Kebun Sawit Milik Tengku Ferra di Kawasan Hutan Produksi Tetap Disorot Tajam, Satgas PKH Diminta Bertindak Tanpa Kompromi
CAKAPLA.COM – PELALAWAN — Dugaan penguasaan kawasan hutan negara seluas ratusan hektare di Kabupaten Pelalawan memicu kemarahan publik. Kebun kelapa sawit yang disebut-sebut milik Tengku Ferra, anak dari mantan Bupati Pelalawan almarhum T. Azmun Jafar, kini menjadi sorotan tajam karena diduga berada dalam kawasan hutan yang dilindungi negara.
Lahan yang diperkirakan mencapai sekitar 286 hektare tersebut disebut berbatasan langsung dengan area operasional PT Musim Mas. Jika dugaan ini terbukti, maka praktik tersebut bukan sekadar pelanggaran administratif, tetapi dapat dikategorikan sebagai bentuk penguasaan kawasan hutan secara ilegal yang merugikan negara dan lingkungan.
Gelombang desakan pun menguat agar Satuan Tugas Penertiban Kawasan Hutan (Satgas PKH) tidak tinggal diam. Publik menuntut agar Satgas PKH segera turun langsung ke lapangan dan melakukan penindakan tegas tanpa kompromi terhadap kebun yang diduga bermasalah tersebut.
“Tidak boleh ada pembiaran. Satgas PKH harus segera turun dan bertindak. Kalau terbukti melanggar, tindak tegas tanpa pandang bulu,” tegas seorang aktivis lingkungan di Pelalawan.
Secara hukum, larangan penguasaan kawasan hutan tanpa izin telah diatur dalam Undang-Undang Nomor 41 Tahun 1999 tentang Kehutanan. Aturan ini diperkuat melalui Undang-Undang Nomor 11 Tahun 2020 tentang Cipta Kerja yang membuka ruang penindakan administratif hingga sanksi berat terhadap pelanggaran di sektor kehutanan.
Sementara itu, Peraturan Pemerintah Nomor 24 Tahun 2021 menegaskan bahwa setiap penggunaan kawasan hutan tanpa izin dapat dikenakan sanksi denda administratif yang dalam praktiknya dapat mencapai sekitar Rp25 juta per hektare per tahun.
Dengan luas lahan sekitar 286 hektare, potensi denda yang mengintai bisa menembus angka lebih dari Rp7 miliar setiap tahun.

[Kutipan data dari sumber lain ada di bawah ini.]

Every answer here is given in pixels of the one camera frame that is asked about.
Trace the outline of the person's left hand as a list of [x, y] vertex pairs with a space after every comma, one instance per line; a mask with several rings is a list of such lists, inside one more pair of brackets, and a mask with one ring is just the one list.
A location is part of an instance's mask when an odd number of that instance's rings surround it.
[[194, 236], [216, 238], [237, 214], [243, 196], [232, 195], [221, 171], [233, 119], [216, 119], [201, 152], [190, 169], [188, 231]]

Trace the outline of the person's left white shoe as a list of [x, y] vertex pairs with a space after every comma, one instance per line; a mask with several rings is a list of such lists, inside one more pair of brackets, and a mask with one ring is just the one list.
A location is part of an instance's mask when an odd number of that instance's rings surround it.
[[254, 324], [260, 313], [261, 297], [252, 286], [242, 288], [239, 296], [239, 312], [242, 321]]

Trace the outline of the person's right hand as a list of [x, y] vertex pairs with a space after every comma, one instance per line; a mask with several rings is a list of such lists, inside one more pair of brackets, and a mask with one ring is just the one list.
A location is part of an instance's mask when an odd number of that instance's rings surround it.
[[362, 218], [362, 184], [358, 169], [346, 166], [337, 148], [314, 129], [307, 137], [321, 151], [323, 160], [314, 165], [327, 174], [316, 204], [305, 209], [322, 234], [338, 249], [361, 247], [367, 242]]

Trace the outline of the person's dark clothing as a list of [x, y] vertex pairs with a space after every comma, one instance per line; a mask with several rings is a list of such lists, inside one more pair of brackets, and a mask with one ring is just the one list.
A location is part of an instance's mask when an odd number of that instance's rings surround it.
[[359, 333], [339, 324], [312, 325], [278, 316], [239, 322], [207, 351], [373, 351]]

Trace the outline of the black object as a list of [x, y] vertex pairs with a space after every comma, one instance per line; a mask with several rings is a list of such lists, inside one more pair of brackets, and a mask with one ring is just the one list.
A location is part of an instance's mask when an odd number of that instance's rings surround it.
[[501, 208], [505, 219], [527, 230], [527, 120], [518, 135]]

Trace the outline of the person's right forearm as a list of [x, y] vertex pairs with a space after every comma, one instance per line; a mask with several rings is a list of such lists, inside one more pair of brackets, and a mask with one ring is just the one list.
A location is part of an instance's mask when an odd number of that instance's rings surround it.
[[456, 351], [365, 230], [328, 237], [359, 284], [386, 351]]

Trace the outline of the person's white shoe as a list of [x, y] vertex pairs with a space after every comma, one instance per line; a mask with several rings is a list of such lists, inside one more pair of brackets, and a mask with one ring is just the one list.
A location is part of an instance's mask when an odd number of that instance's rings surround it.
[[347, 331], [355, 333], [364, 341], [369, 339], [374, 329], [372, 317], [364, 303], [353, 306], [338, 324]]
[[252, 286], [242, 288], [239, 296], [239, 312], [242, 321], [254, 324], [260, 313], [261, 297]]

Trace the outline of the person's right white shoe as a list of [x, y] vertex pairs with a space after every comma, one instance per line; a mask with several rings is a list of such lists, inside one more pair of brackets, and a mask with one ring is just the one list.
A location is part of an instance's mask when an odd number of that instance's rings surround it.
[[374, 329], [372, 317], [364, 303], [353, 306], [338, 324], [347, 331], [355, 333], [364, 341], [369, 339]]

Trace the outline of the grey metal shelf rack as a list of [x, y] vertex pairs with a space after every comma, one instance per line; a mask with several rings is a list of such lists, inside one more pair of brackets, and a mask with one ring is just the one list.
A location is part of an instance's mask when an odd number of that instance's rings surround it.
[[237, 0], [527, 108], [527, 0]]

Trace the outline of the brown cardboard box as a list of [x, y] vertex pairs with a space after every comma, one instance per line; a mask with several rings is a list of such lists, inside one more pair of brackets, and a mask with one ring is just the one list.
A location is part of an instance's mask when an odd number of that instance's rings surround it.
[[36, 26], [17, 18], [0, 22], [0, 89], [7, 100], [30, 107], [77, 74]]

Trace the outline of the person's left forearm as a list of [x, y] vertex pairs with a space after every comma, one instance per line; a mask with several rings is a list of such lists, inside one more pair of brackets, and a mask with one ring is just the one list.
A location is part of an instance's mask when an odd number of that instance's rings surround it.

Angka ini belum termasuk kewajiban pemulihan lingkungan yang mengharuskan pelaku mengembalikan fungsi kawasan hutan melalui reboisasi total.
Kondisi ini dinilai sebagai ujian serius bagi penegakan hukum di sektor kehutanan. Jika dibiarkan, praktik semacam ini dikhawatirkan akan menjadi preseden buruk dan membuka ruang bagi pelanggaran serupa di berbagai daerah.
“Ini bukan hanya soal satu kebun, tapi soal wibawa negara. Kalau kawasan hutan bisa dikuasai tanpa izin dan tidak ditindak, lalu di mana keadilan?” sumber tersebut.
Hingga berita ini diterbitkan, belum ada keterangan resmi dari pihak terkait maupun dari pemilik kebun. Publik kini menunggu langkah konkret dari Satgas PKH untuk membuktikan bahwa hukum benar-benar ditegakkan, bukan hanya sekadar wacana.
Kasus ini menjadi alarm keras bahwa penguasaan kawasan hutan secara ilegal tidak boleh lagi ditoleransi. Negara dituntut hadir dan bertindak tegas—tanpa pandang siapa yang terlibat.